Sono stati adoperati fior di luoghi comuni, del tutto svincolati dal testo della legge 40: attendo ancora che qualcuno mi segnali quale delle nuove norme obbliga concretamente la donna a ricevere l’impianto dell’embrione dopo che lo stesso è stato “prodotto”. Si è fatto un pre referendum fra premi Nobel, per concludere che 77 (versione radicale) o 88 (altra versione) si sarebbero espressi per i 4 sì. Poiché i premi Nobel in circolazione nel mondo sono 240, è lecito chiedersi quale è l’opinione degli altri: perché se fossero stati consultati e si fossero espressi diversamente, il pre referendum sarebbe fallito. Senza considerare che fra i Nobel interpellati ci sono anche quelli per la letteratura: ci faremmo curare non dico una malattia genetica, ma una semplice appendicite, da Dario Fo? L’argomento più gettonato ha riguardato la sorte della legge 194, che sarebbe travolta dal fallimento dei referendum. Chiedo: ma se questo fosse stato l’obiettivo, e se la legge 40 è stata approvata da una maggioranza più estesa di quella che sostiene il governo, che cosa avrebbe impedito di perseguirlo negli anni della discussione in Parlamento, e nell’anno seguente alla sua approvazione? Infine, la storia dei viaggi all’estero per realizzare quella fecondazione artificiale che la legge 40 avrebbe reso impossibile in Italia: per confutarla basta la constatazione che nei primi 15 mesi di applicazione il decremento di interventi è stato di appena il 3% (presumibilmente coincidenti con le mamme-nonne o con gli uteri in affitto).

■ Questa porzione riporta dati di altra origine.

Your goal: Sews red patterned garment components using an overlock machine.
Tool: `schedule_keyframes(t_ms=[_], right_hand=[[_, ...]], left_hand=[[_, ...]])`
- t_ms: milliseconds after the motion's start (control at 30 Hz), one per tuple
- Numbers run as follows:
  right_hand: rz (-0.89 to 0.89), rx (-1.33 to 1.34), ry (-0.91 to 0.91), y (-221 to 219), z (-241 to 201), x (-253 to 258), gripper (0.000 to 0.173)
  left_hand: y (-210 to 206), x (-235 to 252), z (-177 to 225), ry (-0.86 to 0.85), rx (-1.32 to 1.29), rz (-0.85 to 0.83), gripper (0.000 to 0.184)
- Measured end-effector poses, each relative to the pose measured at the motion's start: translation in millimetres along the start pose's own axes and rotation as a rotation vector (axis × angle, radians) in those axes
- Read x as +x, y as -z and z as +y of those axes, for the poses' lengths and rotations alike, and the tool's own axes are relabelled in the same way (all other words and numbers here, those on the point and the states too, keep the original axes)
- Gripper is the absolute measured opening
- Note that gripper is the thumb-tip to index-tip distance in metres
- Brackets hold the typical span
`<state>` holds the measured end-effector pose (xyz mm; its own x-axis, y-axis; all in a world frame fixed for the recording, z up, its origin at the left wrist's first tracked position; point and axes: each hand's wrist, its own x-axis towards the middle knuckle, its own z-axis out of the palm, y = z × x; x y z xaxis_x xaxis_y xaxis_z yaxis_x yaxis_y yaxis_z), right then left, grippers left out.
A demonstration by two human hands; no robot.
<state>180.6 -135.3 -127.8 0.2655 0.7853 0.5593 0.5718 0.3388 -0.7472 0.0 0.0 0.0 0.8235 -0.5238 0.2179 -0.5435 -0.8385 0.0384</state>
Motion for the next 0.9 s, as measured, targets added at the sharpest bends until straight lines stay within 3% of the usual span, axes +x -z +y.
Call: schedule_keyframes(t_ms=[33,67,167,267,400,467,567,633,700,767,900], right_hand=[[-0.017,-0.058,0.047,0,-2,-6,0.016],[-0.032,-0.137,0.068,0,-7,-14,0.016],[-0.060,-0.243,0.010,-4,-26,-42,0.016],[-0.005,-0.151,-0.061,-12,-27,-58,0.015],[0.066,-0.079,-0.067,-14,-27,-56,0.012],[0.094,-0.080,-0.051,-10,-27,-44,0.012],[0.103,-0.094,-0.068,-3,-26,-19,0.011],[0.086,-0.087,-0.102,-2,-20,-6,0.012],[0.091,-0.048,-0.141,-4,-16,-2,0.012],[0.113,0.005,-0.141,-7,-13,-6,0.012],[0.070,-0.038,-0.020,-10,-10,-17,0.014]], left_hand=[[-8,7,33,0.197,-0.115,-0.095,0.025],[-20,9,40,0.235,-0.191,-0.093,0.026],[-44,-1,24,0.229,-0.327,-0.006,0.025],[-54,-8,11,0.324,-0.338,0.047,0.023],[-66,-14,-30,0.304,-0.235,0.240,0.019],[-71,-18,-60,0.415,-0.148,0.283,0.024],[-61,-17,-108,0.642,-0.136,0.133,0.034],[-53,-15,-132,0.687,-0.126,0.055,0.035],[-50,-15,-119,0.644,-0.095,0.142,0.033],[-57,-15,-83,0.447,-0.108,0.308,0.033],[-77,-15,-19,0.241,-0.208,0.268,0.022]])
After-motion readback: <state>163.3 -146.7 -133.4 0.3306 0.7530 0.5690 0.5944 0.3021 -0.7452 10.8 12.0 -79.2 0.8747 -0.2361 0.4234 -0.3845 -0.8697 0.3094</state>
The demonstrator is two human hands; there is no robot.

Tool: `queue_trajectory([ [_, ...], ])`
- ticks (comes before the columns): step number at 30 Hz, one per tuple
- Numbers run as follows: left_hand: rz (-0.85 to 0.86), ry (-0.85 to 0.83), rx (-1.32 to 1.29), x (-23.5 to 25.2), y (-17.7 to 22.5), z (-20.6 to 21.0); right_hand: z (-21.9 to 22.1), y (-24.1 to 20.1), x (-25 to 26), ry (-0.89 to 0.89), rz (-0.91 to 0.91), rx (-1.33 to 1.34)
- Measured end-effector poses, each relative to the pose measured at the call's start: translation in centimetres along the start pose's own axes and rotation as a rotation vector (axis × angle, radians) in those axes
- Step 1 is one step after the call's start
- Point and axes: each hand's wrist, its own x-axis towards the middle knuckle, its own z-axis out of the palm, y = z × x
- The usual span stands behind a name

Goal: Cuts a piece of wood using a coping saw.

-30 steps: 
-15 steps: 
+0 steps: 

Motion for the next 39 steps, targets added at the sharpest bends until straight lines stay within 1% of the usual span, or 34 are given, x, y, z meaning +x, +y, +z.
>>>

Quest’appuntamento ha un peso superiore a quello di un turno elettorale. Per due ragioni. 1) La scienza oggi non è una professione liberale praticata da una cerchia ristretta di individui; è un’attività complessa, che coinvolge gruppi di ricerca internazionali; i ricercatori rispondono, oltre che alla propria coscienza, alle aspettative di chi li finanzia. Vanno delegate loro scelte che competono alla politica? O non va considerato che ogni opzione tecnologica incorpora una visione del mondo e che ogni programma di ricerca richiama un programma politico? Di fronte a questioni di tale peso, il comportamento più saggio non è forse proprio quello di rifiutare la logica referendaria del “sì-no”, che banalizza e distorce, e mantenere in vita – con una astensione attiva, cioè motivata e propagandata, e per questo educativa - un testo di legge, frutto di 7 anni di approfondimento e di confronto in Parlamento? 2) Avendo preso parte fino a 4- 5 assemblee quotidiane promosse da dirigenti e da iscritti ad AN, e avendo riscontrato una passione, un interesse e una generosità addirittura superiori a quelli che si spendono per le ordinarie campagne elettorali, sono testimone che alla base e ai quadri di AN, che non si sentono né diseducati né opportunisti, non sfugge, oltre al pur importante merito dei quesiti referendari, la posta in gioco politica, quella che emerge delle dichiarazioni di tanti autorevoli esponenti della sinistra: da questi referendum deriva, direttamente e soprattutto indirettamente, molto del futuro della politica in Italia. Deriva non soltanto la corretta impostazione del rapporto fra tecnica, scienza, politica ed etica, in un mondo in cui le scoperte genetiche entusiasmano e preoccupano al tempo stesso; deriva anche la preparazione o l’allontanamento di un futuro politico per l’Italia secondo il modello Zapatero. A chi fa politica da decenni non viene in mente questo quando il sen. Angius o l’on. Bertinotti definiscono il voto referendario decisivo per le sorti del Paese?